The Impact of Non-Farm Payroll Data on US Treasury Yields
US Treasury traders are closely watching the upcoming July non-farm payroll data, scheduled for release on Friday. Traders are aiming to gain clearer insights into whether a slowdown in hiring will open the door for the Federal Reserve to cut interest rates in September.
Despite a gradual slowdown in hiring since April, the Federal Reserve maintained interest rates unchanged this week. Federal Reserve Chair Jerome Powell indicated that the labor market remains "in balance," albeit with some downside risks. This decision reflects a "wait-and-see" approach from policymakers.
However, the possibility of a September rate cut still remains, especially with two additional jobs and inflation reports due before the September meeting. Powell emphasized that he has not seen "significant weakening" in the labor market, while acknowledging potential downside risks.
Labor Market Expectations and Other Data
Other labor-related data so far this week suggest the US economy remains resilient in the face of tariff and trade negotiation complexities. This has led to some tempering of market expectations for rate cuts this year.
The probability of a 25-basis-point rate cut in mid-September has fallen below 40%, and traders' bets on a rate cut at the October meeting have also receded. Treasury yields have risen this month, with the two-year Treasury yield, most sensitive to monetary policy, rising by 24 basis points. This has led to the bond market recording its second negative-return month of the year.
Consequently, the rationale for increasing or decreasing Treasury holdings in August depends significantly on the July jobs report. The absence of a significant decline in hiring is puzzling the bond market, which is still betting on approximately 100 basis points of rate cuts over the next year.
Non-Farm Payroll's Impact on Fed Decisions
Employment reports have become among the most influential data releases for the bond market, often triggering significant volatility. Over the past year, two-year Treasury yields have averaged 10-basis-point moves on non-farm payroll release days, double the volatility of CPI release days.
The jobs data will also determine the path of Fed rate cuts. Related expectations have fluctuated since last December. However, policymakers' median forecasts remained unchanged in March and June, suggesting the federal funds rate range will drop to 3.75% to 4% by year-end, implying two 25-basis-point cuts.
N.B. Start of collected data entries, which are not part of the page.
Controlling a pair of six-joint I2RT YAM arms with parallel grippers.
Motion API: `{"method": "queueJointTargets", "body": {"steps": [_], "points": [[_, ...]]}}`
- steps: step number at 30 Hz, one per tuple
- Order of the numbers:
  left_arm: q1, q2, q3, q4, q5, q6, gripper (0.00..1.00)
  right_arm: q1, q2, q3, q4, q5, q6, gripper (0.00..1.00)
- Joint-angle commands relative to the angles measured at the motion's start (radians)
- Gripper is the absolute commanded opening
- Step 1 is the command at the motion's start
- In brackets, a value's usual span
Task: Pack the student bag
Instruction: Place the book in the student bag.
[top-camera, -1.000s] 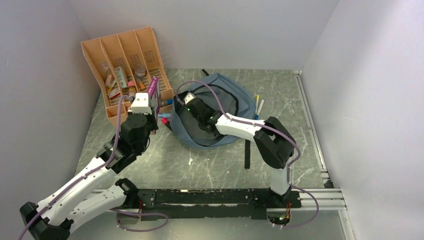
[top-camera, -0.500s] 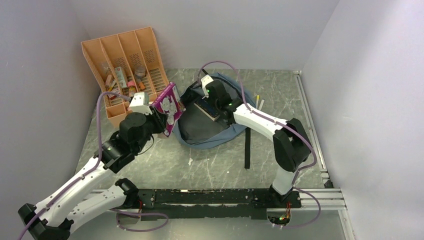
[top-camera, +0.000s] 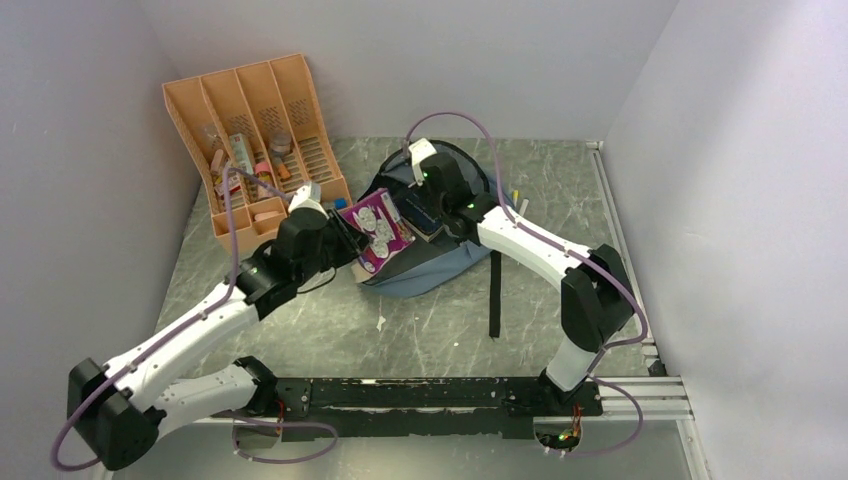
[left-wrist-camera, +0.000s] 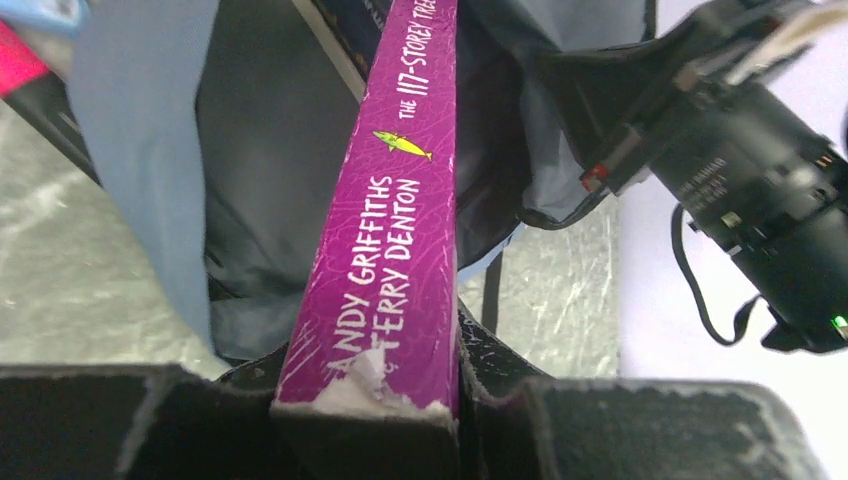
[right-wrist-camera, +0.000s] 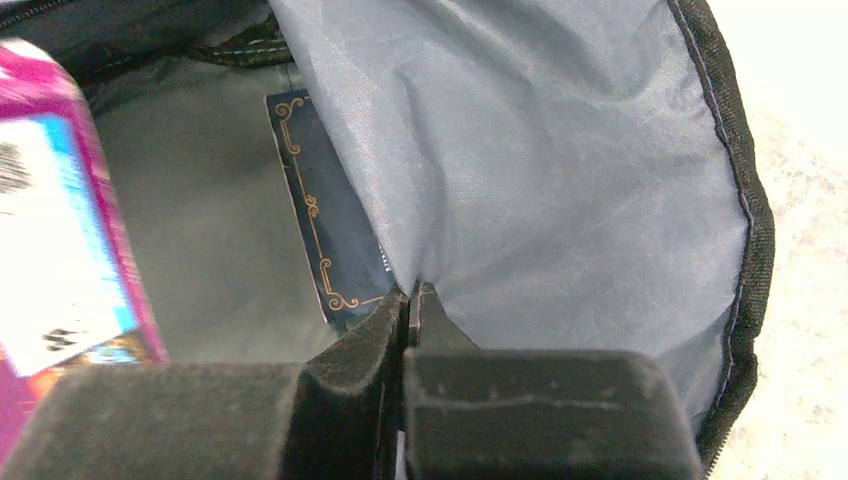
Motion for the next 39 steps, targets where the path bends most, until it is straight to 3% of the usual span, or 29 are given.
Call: {"method": "queueJointTargets", "body": {"steps": [1, 12, 20, 25, 30, 39], "points": [[0.037, 0.065, 0.019, 0.18, 0.126, -0.168, 0.05, 0.0, -0.068, 0.029, 0.112, -0.019, 0.029, 0.0], [0.124, 0.288, 0.048, 0.394, 0.244, -0.319, 0.05, 0.002, -0.119, -0.022, 0.144, -0.044, 0.062, 0.0], [0.146, 0.494, 0.073, 0.727, 0.309, -0.346, 0.05, 0.007, -0.142, -0.053, 0.153, -0.075, 0.098, 0.0], [0.151, 0.646, 0.148, 0.848, 0.339, -0.334, 0.05, 0.015, -0.161, -0.08, 0.16, -0.084, 0.121, 0.0], [0.155, 0.819, 0.185, 1.093, 0.392, -0.377, 0.05, 0.017, -0.177, -0.094, 0.154, -0.087, 0.129, 0.0], [0.155, 1.056, 0.393, 1.103, 0.357, -0.322, 0.05, 0.022, -0.194, -0.114, 0.149, -0.09, 0.148, 0.0]]}}
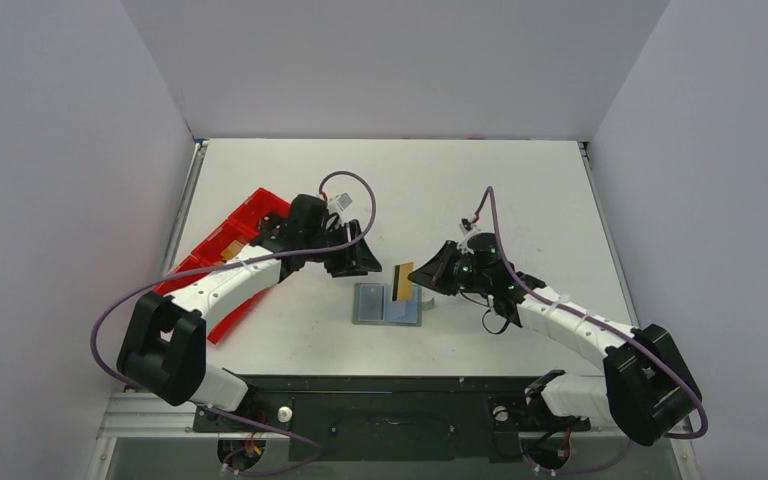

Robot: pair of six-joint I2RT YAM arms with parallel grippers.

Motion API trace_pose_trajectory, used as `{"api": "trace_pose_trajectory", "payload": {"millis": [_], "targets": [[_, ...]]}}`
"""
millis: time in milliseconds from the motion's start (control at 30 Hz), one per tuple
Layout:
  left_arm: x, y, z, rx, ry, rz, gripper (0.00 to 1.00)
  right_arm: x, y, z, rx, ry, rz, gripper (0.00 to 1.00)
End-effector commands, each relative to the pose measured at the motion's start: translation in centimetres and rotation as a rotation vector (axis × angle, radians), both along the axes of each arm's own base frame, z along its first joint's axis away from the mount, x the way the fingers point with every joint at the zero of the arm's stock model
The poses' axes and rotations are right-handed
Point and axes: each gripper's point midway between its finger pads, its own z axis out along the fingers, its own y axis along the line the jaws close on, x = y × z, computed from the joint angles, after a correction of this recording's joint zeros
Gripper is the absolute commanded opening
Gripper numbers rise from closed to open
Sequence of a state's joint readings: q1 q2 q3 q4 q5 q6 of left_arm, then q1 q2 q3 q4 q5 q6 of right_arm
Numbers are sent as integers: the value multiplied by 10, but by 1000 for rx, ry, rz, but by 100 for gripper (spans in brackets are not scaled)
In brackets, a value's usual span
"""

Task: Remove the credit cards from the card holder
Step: Place the credit card in the storage box.

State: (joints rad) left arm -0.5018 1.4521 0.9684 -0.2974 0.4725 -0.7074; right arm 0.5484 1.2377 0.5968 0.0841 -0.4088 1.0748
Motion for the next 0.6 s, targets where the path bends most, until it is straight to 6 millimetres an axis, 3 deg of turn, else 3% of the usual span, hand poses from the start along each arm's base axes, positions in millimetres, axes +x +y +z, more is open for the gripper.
{"api": "trace_pose_trajectory", "payload": {"millis": [0,567], "targets": [[-1,-15,29,-155,-45,-48,46,11,12,52,130,-97,11,0],[-9,-25,54,-335,-26,-98,46,8,27,86,331,-114,55,0]]}}
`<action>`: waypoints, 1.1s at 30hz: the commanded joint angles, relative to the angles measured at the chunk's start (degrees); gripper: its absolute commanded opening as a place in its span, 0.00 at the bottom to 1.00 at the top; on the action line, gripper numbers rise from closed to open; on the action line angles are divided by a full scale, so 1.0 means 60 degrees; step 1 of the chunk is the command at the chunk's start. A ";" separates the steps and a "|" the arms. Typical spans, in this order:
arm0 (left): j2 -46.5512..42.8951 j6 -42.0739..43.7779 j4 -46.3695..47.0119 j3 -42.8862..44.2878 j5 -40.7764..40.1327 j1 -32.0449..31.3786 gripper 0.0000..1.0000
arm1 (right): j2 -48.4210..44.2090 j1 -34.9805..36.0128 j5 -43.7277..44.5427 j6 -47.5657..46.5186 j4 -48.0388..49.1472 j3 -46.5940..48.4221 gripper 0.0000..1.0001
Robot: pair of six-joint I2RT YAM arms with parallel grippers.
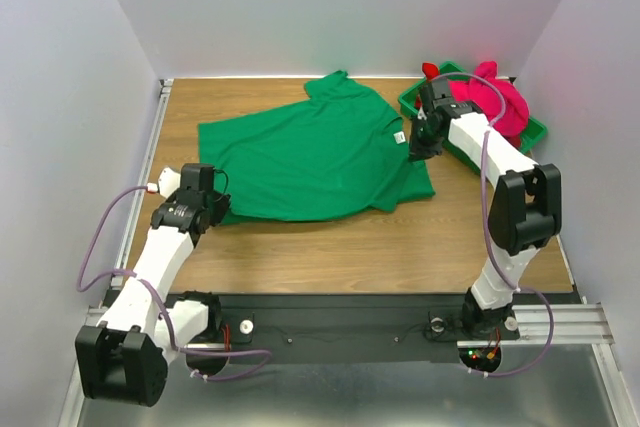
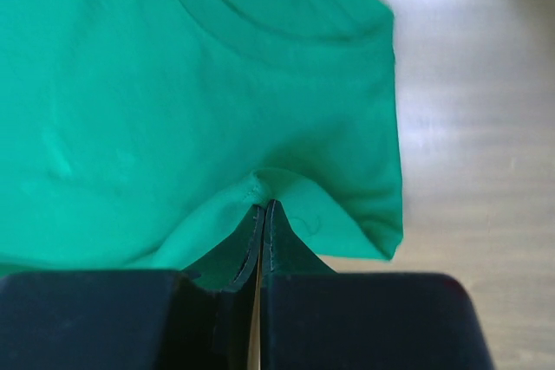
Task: Fold and stack the t-shirts
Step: Fold the tshirt
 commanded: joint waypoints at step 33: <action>0.2426 0.2300 0.1265 0.0817 0.0673 0.2304 0.00 | 0.3600 0.0053 -0.1048 -0.0334 0.0156 0.5215 0.00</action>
Expectations are that Friday's report will show 110,000 jobs added in July, down from 147,000 in June. The unemployment rate is expected to rise slightly to 4.2%, after unexpectedly falling to 4.1% in June. This figure is seen as being influenced by tightening US immigration policies, reflecting the balance between slowing demand and decreased labor supply.
Beyond the latest jobs data, the bond market believes a significant cooling in inflation over the next two months is needed to persuade enough Fed officials to deliver the two rate cuts anticipated in the June dot plot.
Bloomberg Macro Strategist Simon White suggests that surveys estimate this time non-farm payrolls are more likely to bring surprise, leading to an unexpected reaction in interest rates and bond market because of low volatility. Yields are currently not reacting strongly to the latest tariff news, but the situation may be different after the jobs data comes out.
In short, the bond market is awaiting the July non-farm payroll data to assess the labor market's strength and its potential impact on the Federal Reserve's decisions regarding interest rate cuts. In addition, traders are closely monitoring inflation and other economic data to shape their expectations about the future path of monetary policy.